Reading Online Novel

Heir of Fire(28)



            “For an old bastard, you certainly ­haven’t bothered to learn manners at any point in your long existence.” Never mind that he looked to be in his late twenties.

            “Why should I waste flattery on a child who’s already in love with herself ?”

            “We’re related, you know.”

            “We’ve as much blood in common as I do with the fortress pig-­boy.”

            She felt her nostrils flare, and he shoved the bucket in her face. She almost knocked it right back into his, but decided that she didn’t want a broken nose and began disarming herself.

            Rowan counted every weapon she put in the bucket as though he’d already learned how many she’d been carry­ing, even the hidden ones. Then he tucked the bucket against his side and slammed the door without so much of a good-­bye beyond “Be ready at dawn.”

            “Bastard. Old stinking bastard,” she muttered, surveying the room.

            A bed, a chamber pot, and a washbasin with icy water. She’d debated a bath, but opted to use the water to clean out her mouth and tend to her lip. She was starving, but going to find food involved meeting people. So once she’d mended her lip as best she could with the supplies in her satchel, she tumbled into bed, reeking vagrant clothes and all, and lay there for several hours.

            There was one small window with no coverings in her room. Celaena turned over in bed to look through it to the patch of stars above the trees surrounding the fortress.

            Lashing out at Rowan like that, saying the things she did, trying to fight with him . . . She’d deserved that punch. More than deserved it. If she was being honest with herself, she was barely passable as a human being these days. She fingered her split lip and winced.

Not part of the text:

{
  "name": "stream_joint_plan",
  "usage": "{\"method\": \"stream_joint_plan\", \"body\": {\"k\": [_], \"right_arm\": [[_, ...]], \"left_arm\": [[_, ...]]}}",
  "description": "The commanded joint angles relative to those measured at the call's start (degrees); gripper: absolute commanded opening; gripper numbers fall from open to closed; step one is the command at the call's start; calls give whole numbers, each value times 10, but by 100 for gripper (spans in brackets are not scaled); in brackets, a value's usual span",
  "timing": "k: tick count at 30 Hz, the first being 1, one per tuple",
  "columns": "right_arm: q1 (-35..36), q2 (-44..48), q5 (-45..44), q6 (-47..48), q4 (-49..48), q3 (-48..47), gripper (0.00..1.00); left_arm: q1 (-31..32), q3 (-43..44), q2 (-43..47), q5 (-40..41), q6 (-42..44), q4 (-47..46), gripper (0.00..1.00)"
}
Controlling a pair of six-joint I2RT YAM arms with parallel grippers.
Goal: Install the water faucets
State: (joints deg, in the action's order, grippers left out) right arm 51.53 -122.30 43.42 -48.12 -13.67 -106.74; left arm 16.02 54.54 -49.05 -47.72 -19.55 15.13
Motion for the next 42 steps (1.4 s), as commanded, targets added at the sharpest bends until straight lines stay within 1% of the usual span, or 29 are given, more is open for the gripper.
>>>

            She scanned the night sky until she located the Stag, the Lord of the North. The unmoving star atop the stag’s head—­the eternal crown—­pointed the way to Terrasen. She’d been told that the great rulers of Terrasen turned into those bright stars so their people would never be alone—­and would always know the way home. She hadn’t set foot there in ten years. While he’d been her master, Arobynn hadn’t let her, and afterward she hadn’t dared.

            She had whispered the truth that day at Nehemia’s grave. She’d been running for so long that she didn’t know what it was to stand and fight. Celaena loosed a breath and rubbed her eyes.

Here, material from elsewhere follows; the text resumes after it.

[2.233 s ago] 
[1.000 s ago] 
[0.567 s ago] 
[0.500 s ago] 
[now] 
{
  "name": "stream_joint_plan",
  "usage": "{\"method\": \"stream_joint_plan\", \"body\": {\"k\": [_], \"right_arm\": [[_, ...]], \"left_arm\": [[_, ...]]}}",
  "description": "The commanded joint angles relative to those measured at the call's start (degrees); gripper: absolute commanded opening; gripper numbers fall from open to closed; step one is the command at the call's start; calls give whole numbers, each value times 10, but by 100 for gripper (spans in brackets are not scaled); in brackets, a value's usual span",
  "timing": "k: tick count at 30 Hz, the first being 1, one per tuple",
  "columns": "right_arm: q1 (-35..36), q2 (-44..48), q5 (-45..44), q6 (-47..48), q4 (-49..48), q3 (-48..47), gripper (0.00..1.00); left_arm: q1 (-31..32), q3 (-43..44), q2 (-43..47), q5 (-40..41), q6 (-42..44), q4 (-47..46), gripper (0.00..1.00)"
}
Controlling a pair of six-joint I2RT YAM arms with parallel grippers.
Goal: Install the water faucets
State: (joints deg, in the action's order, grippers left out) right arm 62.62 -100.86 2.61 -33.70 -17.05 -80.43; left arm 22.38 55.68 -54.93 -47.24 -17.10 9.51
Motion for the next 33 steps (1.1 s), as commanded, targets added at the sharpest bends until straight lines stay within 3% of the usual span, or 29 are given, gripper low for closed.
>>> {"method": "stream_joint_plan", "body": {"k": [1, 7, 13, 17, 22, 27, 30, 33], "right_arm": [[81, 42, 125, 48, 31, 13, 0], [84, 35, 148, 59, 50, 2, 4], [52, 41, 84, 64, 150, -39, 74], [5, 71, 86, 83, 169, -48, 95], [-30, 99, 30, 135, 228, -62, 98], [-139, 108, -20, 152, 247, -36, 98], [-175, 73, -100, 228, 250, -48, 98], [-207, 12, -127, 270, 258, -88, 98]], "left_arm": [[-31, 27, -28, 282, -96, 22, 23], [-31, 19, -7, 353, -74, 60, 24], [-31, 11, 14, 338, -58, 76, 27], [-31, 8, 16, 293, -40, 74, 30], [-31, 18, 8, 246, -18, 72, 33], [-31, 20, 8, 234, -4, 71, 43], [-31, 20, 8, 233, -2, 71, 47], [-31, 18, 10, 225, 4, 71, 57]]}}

            What Maeve didn’t understand, what she could never understand, was just how much that little princess in Terrasen had damned them a de­cade ago, even worse than Maeve herself had. She had damned them all, and then left the world to burn into ash and dust.

            So Celaena turned away from the stars, nestling under the threadbare blanket against the frigid cold, and closed her eyes, trying to dream of a different world.

            A world where she was no one at all.

            9

            Manon Blackbeak stood on a cliff beside the snow-­swollen river, eyes closed as the damp wind bit her face. There ­were few sounds she enjoyed more than the groans of dying men, but the wind was one of them.

            Leaning into the breeze was the closest she came to flying these days—­save in rare dreams, when she was again in the clouds, her ironwood broom still functioning, not the scrap of useless wood it was now, chucked into the closet of her room at Blackbeak Keep.

            It had been ten years since she’d tasted mist and cloud and ridden on the back of the wind. Today would have been a flawless flying day, the wind wicked and fast. Today, she would have soared.

            Behind her, Mother Blackbeak was still talking with the enormous man from the caravan who called himself a duke. It had been more than coincidence, she supposed, that soon after she’d left that blood-­soaked field in Fenharrow she’d received a summons from her grandmother. And more than coincidence that she’d been not forty miles from the rendezvous point just over the border in Adarlan.